Collected data entries

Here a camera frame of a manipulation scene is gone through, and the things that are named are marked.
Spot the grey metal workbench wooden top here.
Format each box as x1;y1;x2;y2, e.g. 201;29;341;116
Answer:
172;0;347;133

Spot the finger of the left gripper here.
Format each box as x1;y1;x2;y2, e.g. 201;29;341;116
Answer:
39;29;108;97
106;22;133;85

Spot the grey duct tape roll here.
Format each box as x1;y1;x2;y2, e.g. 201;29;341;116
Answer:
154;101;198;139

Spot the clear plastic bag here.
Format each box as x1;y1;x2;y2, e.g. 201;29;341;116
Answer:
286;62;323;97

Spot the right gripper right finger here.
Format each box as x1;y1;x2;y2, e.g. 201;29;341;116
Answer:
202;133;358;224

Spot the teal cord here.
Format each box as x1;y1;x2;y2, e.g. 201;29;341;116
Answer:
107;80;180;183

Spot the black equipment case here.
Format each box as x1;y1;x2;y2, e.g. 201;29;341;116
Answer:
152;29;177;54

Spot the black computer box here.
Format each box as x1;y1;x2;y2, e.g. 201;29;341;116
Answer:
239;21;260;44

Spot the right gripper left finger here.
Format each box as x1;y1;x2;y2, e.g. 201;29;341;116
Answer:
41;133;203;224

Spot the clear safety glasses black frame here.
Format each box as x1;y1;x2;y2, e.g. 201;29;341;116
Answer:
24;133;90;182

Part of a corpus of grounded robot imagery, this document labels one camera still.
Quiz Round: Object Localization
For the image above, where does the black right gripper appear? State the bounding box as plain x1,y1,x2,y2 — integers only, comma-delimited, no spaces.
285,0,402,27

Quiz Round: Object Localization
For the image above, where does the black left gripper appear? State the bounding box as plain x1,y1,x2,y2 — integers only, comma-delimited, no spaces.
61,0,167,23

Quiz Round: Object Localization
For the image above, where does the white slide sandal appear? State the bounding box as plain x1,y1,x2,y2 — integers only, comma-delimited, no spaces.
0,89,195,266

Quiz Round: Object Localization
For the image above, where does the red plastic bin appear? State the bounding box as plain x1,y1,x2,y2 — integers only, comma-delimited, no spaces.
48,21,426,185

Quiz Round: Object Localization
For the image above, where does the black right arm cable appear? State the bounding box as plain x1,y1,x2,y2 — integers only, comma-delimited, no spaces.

### HOW TO COMPLETE THIS TASK
An exact transcription of the data above is required.

### RESULT OF THIS TASK
Here a camera frame of a manipulation scene is gone through, and the things that are named are marked.
Spot the grey metal workbench wooden top here.
Format each box as x1;y1;x2;y2, e.g. 201;29;341;116
Answer:
172;0;347;133

Spot the finger of the left gripper here.
Format each box as x1;y1;x2;y2, e.g. 201;29;341;116
Answer:
39;29;108;97
106;22;133;85

Spot the grey duct tape roll here.
Format each box as x1;y1;x2;y2, e.g. 201;29;341;116
Answer:
154;101;198;139

Spot the clear plastic bag here.
Format each box as x1;y1;x2;y2, e.g. 201;29;341;116
Answer:
286;62;323;97

Spot the right gripper right finger here.
Format each box as x1;y1;x2;y2, e.g. 201;29;341;116
Answer:
202;133;358;224

Spot the teal cord here.
Format each box as x1;y1;x2;y2, e.g. 201;29;341;116
Answer:
107;80;180;183

Spot the black equipment case here.
Format each box as x1;y1;x2;y2, e.g. 201;29;341;116
Answer:
152;29;177;54

Spot the black computer box here.
Format each box as x1;y1;x2;y2, e.g. 201;29;341;116
Answer:
239;21;260;44

Spot the right gripper left finger here.
Format each box as x1;y1;x2;y2, e.g. 201;29;341;116
Answer:
41;133;203;224

Spot the clear safety glasses black frame here.
Format each box as x1;y1;x2;y2, e.g. 201;29;341;116
Answer:
24;133;90;182

Part of a corpus of grounded robot imagery, this document labels one camera still.
Quiz Round: Object Localization
For the image above, where does the black right gripper appear? State the bounding box as plain x1,y1,x2,y2 — integers only, comma-delimited, no spaces.
285,0,402,27

Quiz Round: Object Localization
For the image above, where does the black left gripper appear? State the bounding box as plain x1,y1,x2,y2 — integers only, comma-delimited, no spaces.
61,0,167,23

Quiz Round: Object Localization
For the image above, where does the white slide sandal appear? State the bounding box as plain x1,y1,x2,y2 — integers only, comma-delimited, no spaces.
0,89,195,266

Quiz Round: Object Localization
For the image above, where does the red plastic bin appear? State the bounding box as plain x1,y1,x2,y2 — integers only, comma-delimited, no spaces.
48,21,426,185

Quiz Round: Object Localization
For the image above, where does the black right arm cable appear? State the bounding box as plain x1,y1,x2,y2 — integers only, comma-delimited, no spaces.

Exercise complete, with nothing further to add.